The group published its 30-page document, called Reckless Lending, Volume II, yesterday, on the eve of the release of the auditor general's report on the EDC's environmental framework review.
"Our report demonstrates that not only is some of the EDC's loans damaging to the environment, but that their environmental framework has neither reduced nor eliminated such an impact,'' said Emilie Revil, spokesperson for the group.
The EDC is not covered by the Freedom of Information Act and has been sharply criticized for keeping billions of dollars in loans secret. The corporation, which offers loans, insurance, advice and other services to Canadian exporters and their clients, is undergoing legislative review this spring.
In an effort to counter the auditor general's report, EDC will release a new disclosure policy today outlining how it will make more information public and answer the non-governmental groups who say it has been operating under a cloak of secrecy.

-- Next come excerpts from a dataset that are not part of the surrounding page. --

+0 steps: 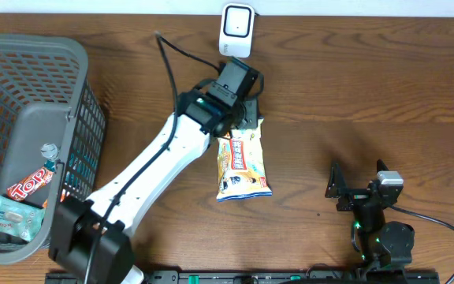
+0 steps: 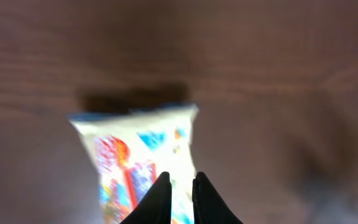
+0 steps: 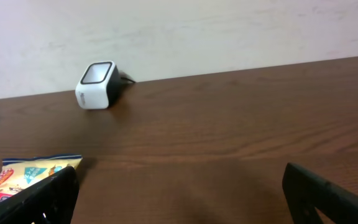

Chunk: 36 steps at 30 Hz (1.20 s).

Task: Scan the item barcode

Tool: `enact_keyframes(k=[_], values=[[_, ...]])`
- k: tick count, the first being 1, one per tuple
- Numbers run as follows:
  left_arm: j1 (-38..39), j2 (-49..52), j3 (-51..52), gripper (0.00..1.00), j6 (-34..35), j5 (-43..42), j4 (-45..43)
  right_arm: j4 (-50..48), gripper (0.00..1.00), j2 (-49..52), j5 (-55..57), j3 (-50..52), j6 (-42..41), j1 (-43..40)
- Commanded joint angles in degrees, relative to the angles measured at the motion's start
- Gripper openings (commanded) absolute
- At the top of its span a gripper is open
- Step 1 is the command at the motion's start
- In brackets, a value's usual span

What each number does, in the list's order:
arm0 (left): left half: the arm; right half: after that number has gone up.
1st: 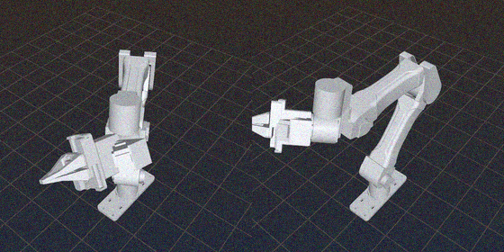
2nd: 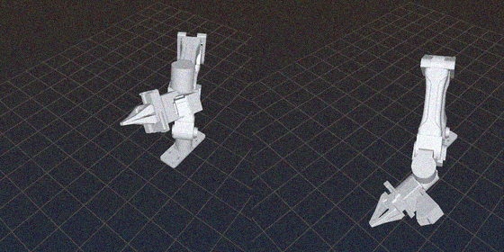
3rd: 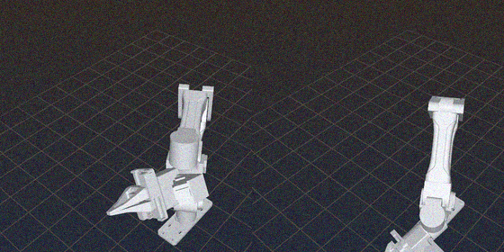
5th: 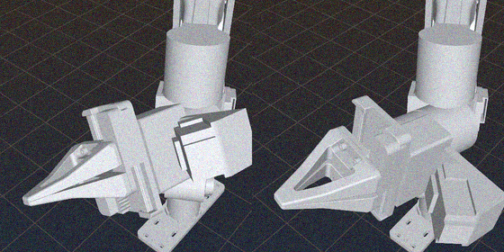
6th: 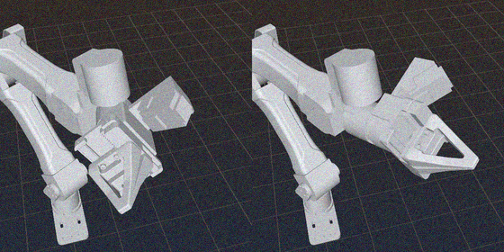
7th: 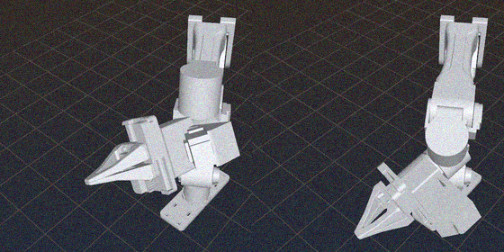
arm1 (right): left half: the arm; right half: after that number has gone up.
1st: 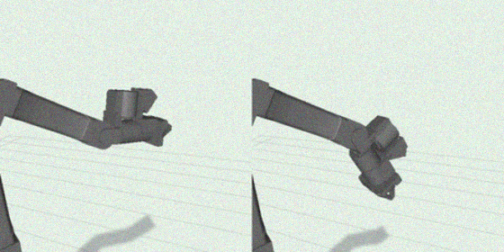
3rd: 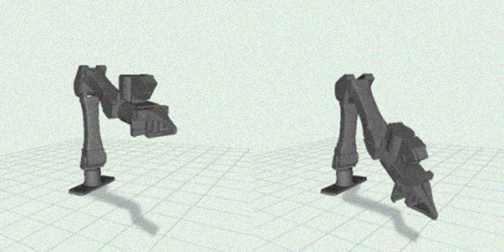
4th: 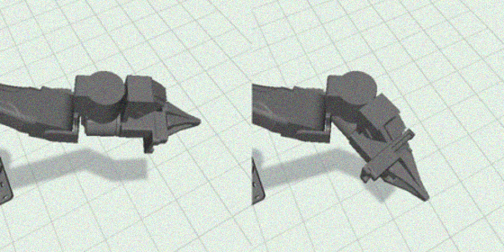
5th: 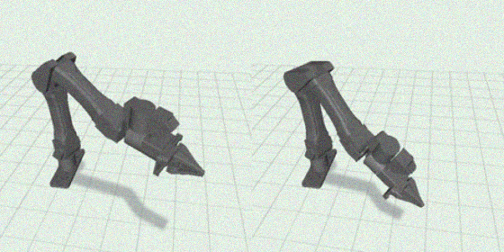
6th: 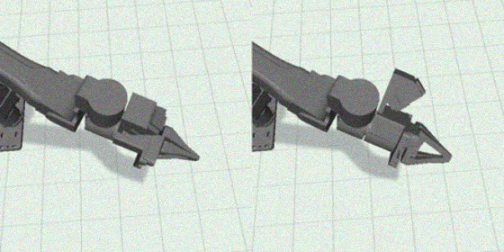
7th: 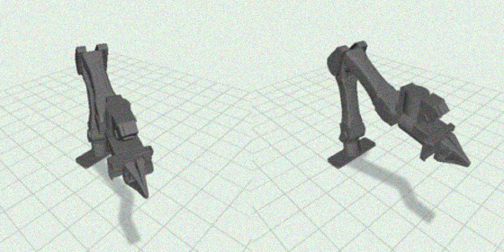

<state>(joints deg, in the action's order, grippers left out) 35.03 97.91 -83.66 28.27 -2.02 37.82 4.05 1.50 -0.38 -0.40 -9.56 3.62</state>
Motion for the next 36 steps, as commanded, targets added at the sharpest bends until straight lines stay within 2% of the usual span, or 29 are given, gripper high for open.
enact_keyframes(k=[1,10,14,22,26,30,34,36], values=[[0.0,3.7,1.6,0.16,-0.7,8.8,-0.5,0.2,0.99,0.0,0.2,0.1,0.9,0.2],[0.0,17.9,3.1,0.17,5.1,8.2,-2.3,0.2,0.99,0.0,0.2,0.1,0.9,0.2],[0.1,21.4,3.1,0.16,5.2,2.6,-2.3,0.2,0.99,0.0,0.2,0.1,0.9,0.2],[0.1,14.4,0.3,0.16,2.2,2.2,-0.5,0.2,0.99,0.0,0.2,0.1,0.9,0.2],[0.1,8.1,0.3,0.16,2.3,2.2,-0.2,0.2,0.99,0.0,0.2,0.1,0.9,0.2],[0.4,6.4,0.3,0.16,2.8,1.9,3.0,0.2,0.99,0.0,0.2,0.1,0.9,0.2],[0.7,7.1,3.6,0.16,5.0,0.9,4.8,0.2,0.99,0.0,0.2,0.1,0.9,0.2],[0.8,8.1,8.0,0.16,8.3,0.9,3.1,0.2,0.99,0.0,0.2,0.1,0.9,0.2]])
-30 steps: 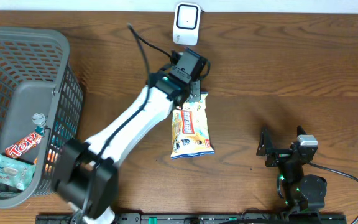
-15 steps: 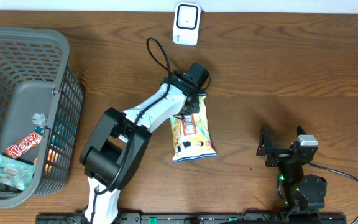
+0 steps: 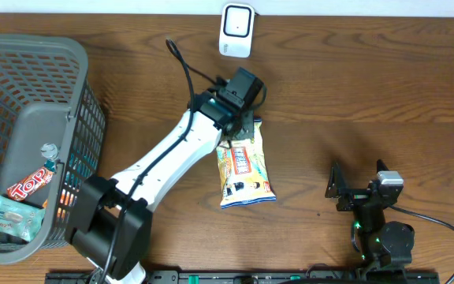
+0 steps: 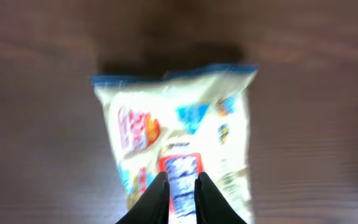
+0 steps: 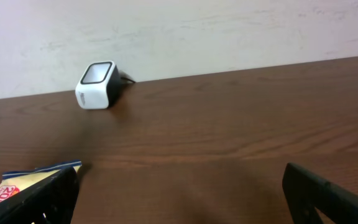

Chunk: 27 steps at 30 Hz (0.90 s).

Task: Scan the item barcode

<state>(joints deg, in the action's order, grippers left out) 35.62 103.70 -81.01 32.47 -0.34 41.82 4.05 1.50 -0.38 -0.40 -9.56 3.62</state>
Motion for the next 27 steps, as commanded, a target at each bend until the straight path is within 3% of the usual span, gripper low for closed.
enact_keyframes(k=[1,7,13,21,27], values=[[0.2,2.7,6.9,0.16,5.0,-0.8,-1.7,0.2,0.99,0.0,0.2,0.1,0.9,0.2],[0.2,4.3,16.2,0.16,6.1,-11.7,-10.6,0.2,0.99,0.0,0.2,0.1,0.9,0.2],[0.4,3.7,18.1,0.16,6.3,-12.7,-10.9,0.2,0.99,0.0,0.2,0.1,0.9,0.2],[1.8,-5.1,13.1,0.16,-3.3,-12.7,-8.1,0.2,0.99,0.0,0.2,0.1,0.9,0.2],[7.8,-8.8,13.1,0.16,-12.3,-12.7,-6.5,0.2,0.99,0.0,0.2,0.1,0.9,0.2]])
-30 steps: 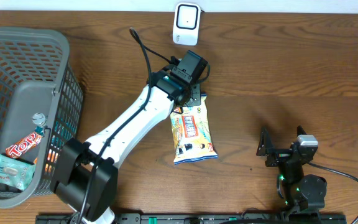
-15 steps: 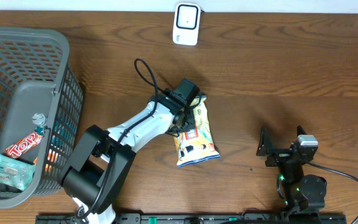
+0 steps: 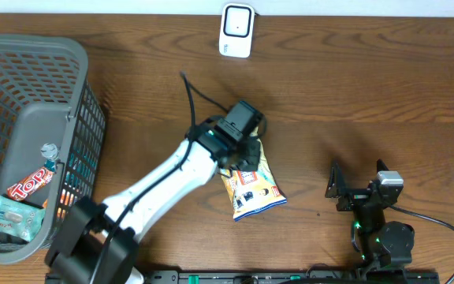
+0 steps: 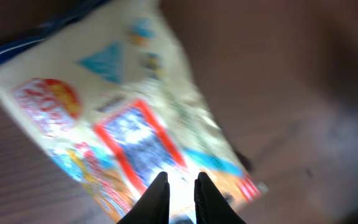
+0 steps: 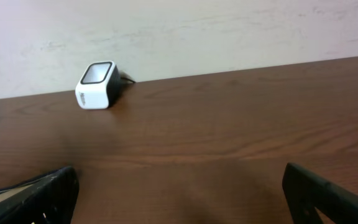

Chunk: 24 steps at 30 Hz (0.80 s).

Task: Scan the item barcode
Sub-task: 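Lower the snack bag onto the table center and release it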

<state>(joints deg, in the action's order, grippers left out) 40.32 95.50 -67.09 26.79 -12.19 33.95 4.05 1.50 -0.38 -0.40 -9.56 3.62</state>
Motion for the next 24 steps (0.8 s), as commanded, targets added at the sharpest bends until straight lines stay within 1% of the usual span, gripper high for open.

Three of the eight projects cited in the NGO report were brought in after 1999 when the EDC introduced its new framework, which its critics say is ineffectual and falls far short of existing industry standards for environmental assessments.
The report said the Manantali Dam in Senegal, Mali and Mauritania, the Chamera II Dam in India and the Ralco Dam in Chile are causing social and environmental problems after receiving financing from the EDC.
A spokesman for the EDC said the Crown corporation was "a little disappointed" in the NGO's report since officials at the corporation had been working with the group in providing information about certain projects.
Rod Giles said the assessment contains inaccurate statements about some of the projects which are slammed in the document. For example, the PT Tanjung Enim Lestari pulp and paper mill, which was partly financed by the EDC in 1994 and 1997, is not destroying any rainforest but rather uses plantation wood in its production process.
The group, which includes the Halifax Initiative Coalition, the Canadian Labour Congress and MiningWatch Canada, advocates that the federal government regulate the EDC under the Canadian Environmental Assessment Act, increasing ministerial oversight and accountability. But the EDC argues it should be allowed to regulate itself.